Now Vienneau had all his mana. He dropped an Ignus and blew Teneb out of the sky on Cheng's turn, forcing Whitemane Lion and a replayed Dragon. He untapped untapped, and used all his mana to blow up the sky and the ground, clearing the board except for his Scourge and hitting for six. As he sped through the turn, time was called. The extra turns would start with Cheng.
This was a problem, because Vienneau's victory in the air needed three attacks. He called for the head judge to ask for an extension. While the table judge fetched him, Vienneau explained "I really don't want a draw, and I don't think you can win here." Cheng begged to differ, showing him the Magus of the Abyss he had gotten back when his Treefolk died. Vienneau looked down at his tapped out lands, including the Kher Keep that could have made the save and said "Oh."
The Head Judge concluded that because the pace of play had been acceptable, there would be no extension. Cheng played his Magus and a Lucent Luminid and handed it back to Vienneau. Vienneau's outbound Scourge sent them both home. On turn three of five, Cheng played a morph. Vienneau's deck gave him Empty the Warrens, which with his Ignus meant ten goblins ready to stand in the way of the attackers. His life total was two. Cheng swung in on the final turn and after Vienneau blocked, showed Strength in Numbers to trample over for the win.

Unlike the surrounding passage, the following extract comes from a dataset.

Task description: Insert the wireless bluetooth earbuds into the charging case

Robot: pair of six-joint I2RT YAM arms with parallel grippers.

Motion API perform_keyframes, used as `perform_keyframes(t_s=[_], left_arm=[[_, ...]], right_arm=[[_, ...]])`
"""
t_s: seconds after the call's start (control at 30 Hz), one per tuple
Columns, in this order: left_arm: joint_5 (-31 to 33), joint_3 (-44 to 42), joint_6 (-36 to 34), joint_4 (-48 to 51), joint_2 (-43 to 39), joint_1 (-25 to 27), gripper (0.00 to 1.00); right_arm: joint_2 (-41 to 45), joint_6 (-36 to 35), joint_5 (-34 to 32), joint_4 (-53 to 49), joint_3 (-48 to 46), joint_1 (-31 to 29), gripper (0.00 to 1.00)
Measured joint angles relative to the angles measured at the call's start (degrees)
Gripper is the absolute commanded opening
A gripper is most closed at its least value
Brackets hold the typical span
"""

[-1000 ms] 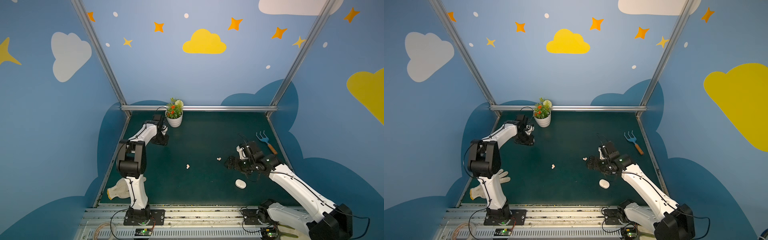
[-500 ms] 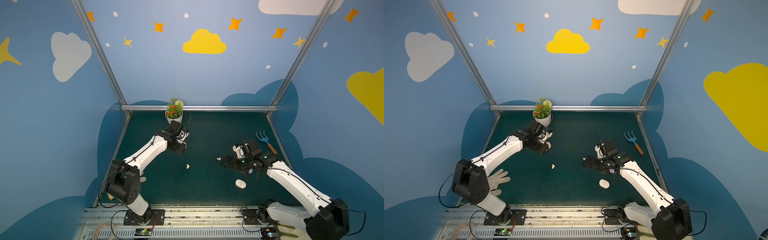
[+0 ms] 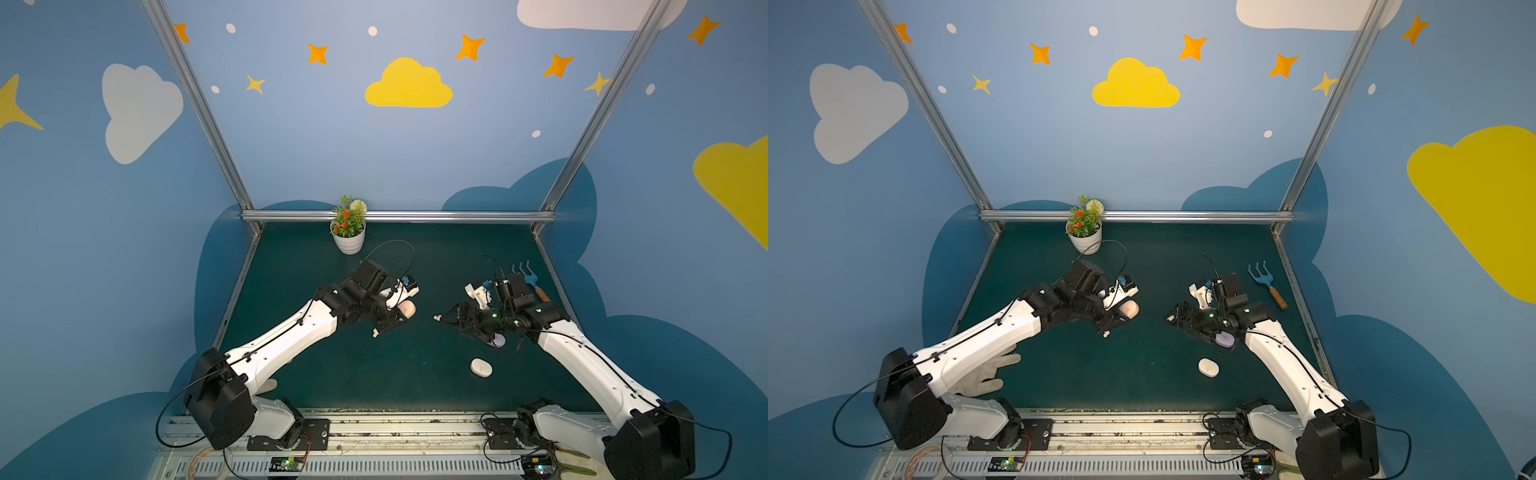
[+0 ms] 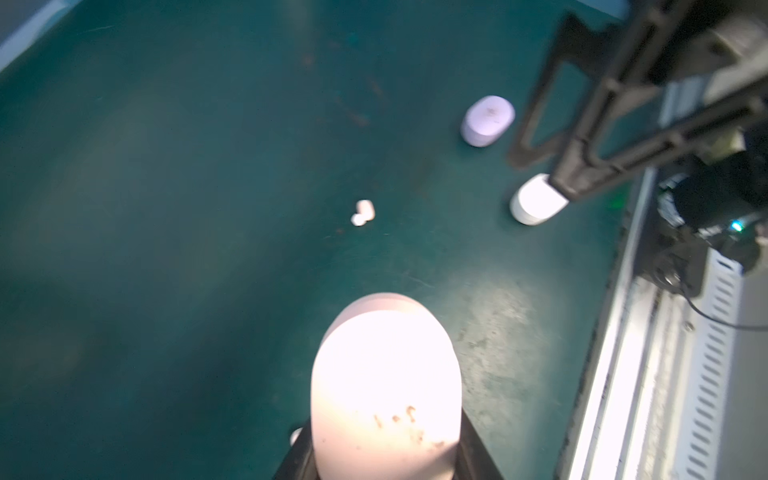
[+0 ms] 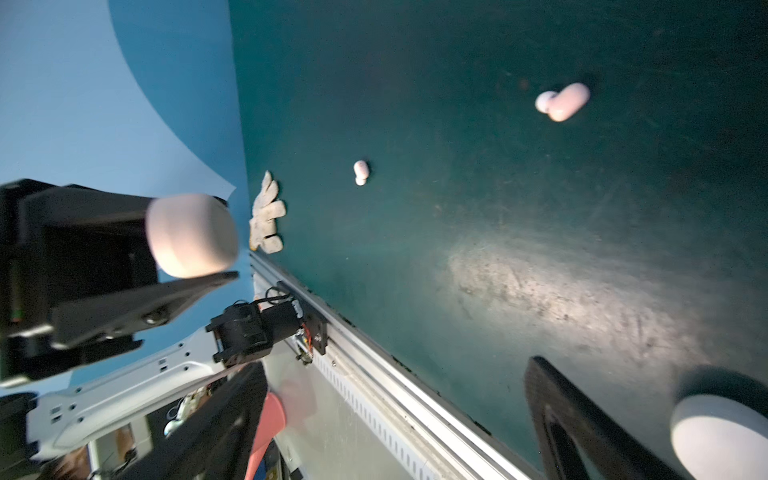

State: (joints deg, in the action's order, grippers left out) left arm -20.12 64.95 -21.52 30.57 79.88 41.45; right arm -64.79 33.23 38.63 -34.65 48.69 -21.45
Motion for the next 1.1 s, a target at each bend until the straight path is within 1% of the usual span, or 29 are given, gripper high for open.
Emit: perform_keyframes(t_s=[0.03, 0.17, 0.27, 0.37, 0.6, 0.77, 0.83, 1.0, 1.1], left_arm=[[-0.22, -0.37, -0.44, -0.15, 0.02, 0.72, 0.29], [-0.52, -1.03, -1.77, -0.2, 0.07, 2.75, 0.28], [-1.18, -1.03, -2.54, -0.39, 0.07, 4.02, 0.28], [-1.92, -1.03, -3.26, -0.46, 0.07, 5.01, 0.28], [-2.54, -1.03, -4.07, -0.57, 0.07, 5.86, 0.27], [-2.54, -1.03, -4.63, -0.57, 0.07, 5.99, 0.27], [-2.54, -1.03, -4.7, -0.57, 0.07, 5.99, 0.27], [-2.51, -1.03, -4.9, -0.55, 0.07, 6.25, 0.27], [-2.43, -1.03, -5.09, -0.52, 0.07, 6.36, 0.27]], right_arm=[[-0.11, -0.04, 1.11, 0.57, 0.0, -0.02, 0.91], [-1.62, 0.31, 4.61, 2.45, 0.07, -0.02, 0.77], [-3.48, 0.87, 7.17, 4.42, 0.35, -0.22, 0.72], [-5.84, 1.01, 9.42, 5.86, 1.55, -0.85, 0.69], [-8.76, 2.12, 14.43, 10.73, 3.3, -4.09, 0.65], [-10.62, 2.51, 16.85, 11.85, 4.9, -6.54, 0.58], [-11.43, 2.38, 17.49, 11.78, 5.14, -7.21, 0.52], [-13.27, 2.12, 18.47, 11.08, 5.44, -8.07, 0.44], [-13.75, 1.9, 19.15, 10.62, 5.44, -8.44, 0.41]])
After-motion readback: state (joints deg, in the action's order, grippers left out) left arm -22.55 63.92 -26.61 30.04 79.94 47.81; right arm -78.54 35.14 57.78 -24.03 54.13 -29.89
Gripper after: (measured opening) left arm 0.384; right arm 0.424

Yi Cheng defeats Matt Vienneau 2-1
Sunday, Sept. 9: 2:41 p.m. - Round 12: Alex Kenny vs. Miles Smith
by Josh Bennett
It was make-or-break time for Alex Kenny and Miles Smith. Their tiebreakers meant that the winner of their match would have a spot in the Top 8. Kenny was with Dredge, and Smith was with blue-white-red Blink.
Kenny mulled to five, and stalled on two lands, with just a Narcomoeba to his name. Smith played an end-of-turn Sulfur Elemental, untapped and dropped Lightning Angel, swinging for six. Kenny drew his third land and played Bonded Fetch. Smith had a Helix for it on his turn, but it still allowed Kenny to get a Troll into the graveyard. Kenny again declined to sacrifice the Narcomoeba and fell to 8.
Kenny dredged the Troll, scoring a second Narcomoeba, as well as two Bridge from Below. A Bonded Fetch let him dredge a second time, this time putting Dread Return into the yard. He flashed it back for a 7/7 Troll and six zombie tokens. His mull to five had turned around.
Any hope was immediately extinguished as Smith showed him Demonfire to go with his Angel, dealing the final eight.
Smith 1 - Kenny 0
Kenny led with Drowned Rusalka, but stalled on one land. He sacrificed it, putting Grave-Troll in the yard and snagging a second land. He dredged back the Troll, getting Narcomoeba and a Bridge from Below. He played Looter and passed it back. Smith meanwhile had a pair of Signets and a Court Hussar.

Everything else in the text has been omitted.